> Description of the task
Please give again, word for word, the line that contains "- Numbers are" and every line after it to the end of the data, with no other lines.

++++

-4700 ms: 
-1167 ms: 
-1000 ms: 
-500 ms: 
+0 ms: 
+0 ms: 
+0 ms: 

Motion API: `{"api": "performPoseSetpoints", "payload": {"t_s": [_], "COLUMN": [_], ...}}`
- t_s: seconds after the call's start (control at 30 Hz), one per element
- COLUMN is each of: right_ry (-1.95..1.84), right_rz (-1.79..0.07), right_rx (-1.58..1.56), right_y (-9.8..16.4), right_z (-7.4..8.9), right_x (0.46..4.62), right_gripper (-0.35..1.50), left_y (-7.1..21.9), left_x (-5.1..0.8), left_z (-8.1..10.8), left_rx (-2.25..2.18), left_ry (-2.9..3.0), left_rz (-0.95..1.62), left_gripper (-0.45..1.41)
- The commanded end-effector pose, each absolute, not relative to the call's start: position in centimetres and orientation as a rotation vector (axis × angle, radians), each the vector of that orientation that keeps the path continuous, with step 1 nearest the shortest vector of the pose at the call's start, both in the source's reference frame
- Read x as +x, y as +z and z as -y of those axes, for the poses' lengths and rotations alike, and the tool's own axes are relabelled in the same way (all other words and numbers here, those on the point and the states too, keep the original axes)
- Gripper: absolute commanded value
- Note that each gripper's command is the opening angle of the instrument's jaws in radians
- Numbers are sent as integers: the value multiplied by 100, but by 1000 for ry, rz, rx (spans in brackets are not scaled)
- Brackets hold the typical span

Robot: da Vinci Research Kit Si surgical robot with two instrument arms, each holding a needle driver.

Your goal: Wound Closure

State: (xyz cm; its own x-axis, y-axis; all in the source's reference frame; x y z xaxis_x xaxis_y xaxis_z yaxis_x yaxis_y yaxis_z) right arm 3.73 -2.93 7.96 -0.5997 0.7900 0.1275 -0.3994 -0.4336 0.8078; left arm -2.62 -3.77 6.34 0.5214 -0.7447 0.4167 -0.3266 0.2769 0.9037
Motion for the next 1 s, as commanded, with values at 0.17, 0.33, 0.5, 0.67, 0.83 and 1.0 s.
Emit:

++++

> Solution for this exercise
- Numbers are sent as integers: the value multiplied by 100, but by 1000 for ry, rz, rx (spans in brackets are not scaled)
- Brackets hold the typical span

Robot: da Vinci Research Kit Si surgical robot with two instrument arms, each holding a needle driver.

Your goal: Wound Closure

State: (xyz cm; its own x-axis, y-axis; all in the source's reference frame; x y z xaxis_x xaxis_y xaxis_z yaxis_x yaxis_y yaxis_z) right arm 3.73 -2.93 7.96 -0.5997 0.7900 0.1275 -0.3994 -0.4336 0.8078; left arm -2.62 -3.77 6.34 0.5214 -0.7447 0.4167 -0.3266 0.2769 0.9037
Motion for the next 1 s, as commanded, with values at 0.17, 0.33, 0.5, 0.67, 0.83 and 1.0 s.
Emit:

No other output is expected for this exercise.